My three-year-old son had a lot of trouble with potty training, and I was constantly on him about it. One day we stopped at Taco Bell for a quick lunch between errands. The place was packed, every table full.
While eating my taco, I caught a whiff of something and immediately checked my seven-month-old daughter—she was clean. Then it hit me: Matt hadn’t asked to go potty in a while. I asked him, and he quickly said, “No.”
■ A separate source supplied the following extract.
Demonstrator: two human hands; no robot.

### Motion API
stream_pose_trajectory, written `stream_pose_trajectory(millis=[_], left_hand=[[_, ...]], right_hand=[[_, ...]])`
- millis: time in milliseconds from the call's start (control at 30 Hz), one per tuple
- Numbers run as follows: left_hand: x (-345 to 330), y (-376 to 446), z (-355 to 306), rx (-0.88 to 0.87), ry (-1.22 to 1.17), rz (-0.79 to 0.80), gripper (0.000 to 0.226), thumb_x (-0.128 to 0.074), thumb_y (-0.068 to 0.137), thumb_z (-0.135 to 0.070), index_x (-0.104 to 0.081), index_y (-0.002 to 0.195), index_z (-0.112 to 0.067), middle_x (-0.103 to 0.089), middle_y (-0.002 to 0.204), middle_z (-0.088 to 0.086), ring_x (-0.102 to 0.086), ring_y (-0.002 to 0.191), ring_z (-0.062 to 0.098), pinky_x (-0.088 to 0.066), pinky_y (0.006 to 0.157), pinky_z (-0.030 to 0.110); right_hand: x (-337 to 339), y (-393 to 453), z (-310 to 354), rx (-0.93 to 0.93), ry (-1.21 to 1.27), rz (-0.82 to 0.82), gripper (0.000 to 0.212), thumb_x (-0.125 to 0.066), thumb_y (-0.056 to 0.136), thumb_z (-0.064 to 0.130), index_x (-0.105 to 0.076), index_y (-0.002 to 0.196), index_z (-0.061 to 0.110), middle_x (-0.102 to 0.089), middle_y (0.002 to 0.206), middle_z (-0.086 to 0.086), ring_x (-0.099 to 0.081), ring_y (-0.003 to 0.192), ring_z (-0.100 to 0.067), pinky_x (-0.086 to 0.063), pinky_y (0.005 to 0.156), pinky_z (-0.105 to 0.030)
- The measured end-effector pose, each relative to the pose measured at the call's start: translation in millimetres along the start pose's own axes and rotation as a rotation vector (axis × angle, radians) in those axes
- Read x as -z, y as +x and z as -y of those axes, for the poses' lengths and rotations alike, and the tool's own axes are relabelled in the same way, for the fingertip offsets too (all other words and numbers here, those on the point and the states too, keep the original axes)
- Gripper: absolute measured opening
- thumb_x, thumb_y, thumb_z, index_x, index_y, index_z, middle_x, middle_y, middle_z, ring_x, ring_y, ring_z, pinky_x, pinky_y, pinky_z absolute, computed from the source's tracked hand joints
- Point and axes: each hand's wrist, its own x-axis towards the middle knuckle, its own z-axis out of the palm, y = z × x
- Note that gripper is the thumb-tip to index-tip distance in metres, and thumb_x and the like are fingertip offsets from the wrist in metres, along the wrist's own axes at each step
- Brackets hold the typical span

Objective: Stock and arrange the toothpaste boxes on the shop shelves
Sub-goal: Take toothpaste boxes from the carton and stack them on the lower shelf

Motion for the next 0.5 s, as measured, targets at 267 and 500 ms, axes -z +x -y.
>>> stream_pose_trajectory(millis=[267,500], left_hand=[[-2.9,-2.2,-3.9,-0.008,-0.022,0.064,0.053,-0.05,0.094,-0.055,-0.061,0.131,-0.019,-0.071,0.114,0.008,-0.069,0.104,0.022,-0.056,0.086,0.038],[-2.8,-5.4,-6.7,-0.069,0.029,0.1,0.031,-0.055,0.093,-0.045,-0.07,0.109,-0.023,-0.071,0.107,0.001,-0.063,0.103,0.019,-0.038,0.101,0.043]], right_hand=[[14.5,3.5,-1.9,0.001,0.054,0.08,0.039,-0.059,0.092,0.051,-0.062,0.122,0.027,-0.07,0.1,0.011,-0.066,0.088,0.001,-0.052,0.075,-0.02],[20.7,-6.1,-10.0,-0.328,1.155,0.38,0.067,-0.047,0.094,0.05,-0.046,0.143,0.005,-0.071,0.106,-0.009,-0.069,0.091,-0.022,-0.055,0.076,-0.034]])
But the smell was getting stronger. I thought, “Oh no, he’s had an accident, and I don’t have any extra clothes with me.” I leaned over and asked again, “Matt, are you sure you didn’t have an accident?”
Again, “No.”
I still didn’t believe him, so I asked one last time. That’s when Matt jumped up in front of the entire dining room, yanked down his pants, bent over, spread his cheeks, and shouted:
“SEE, MOM, IT’S JUST FARTS!!!”
Nearly a hundred people in the restaurant choked on their tacos from laughing so hard. Meanwhile, Matt calmly pulled his pants back up, sat down, and continued eating like nothing happened. I was completely mortified.
Thankfully, some kind elderly folks came over to tell me it was the best laugh they’d had in ages. As we left, one older gentleman leaned down to Matt and said, “Don’t worry, son. My wife accuses me of the same thing all the time—I just never had the guts to prove it like you did.”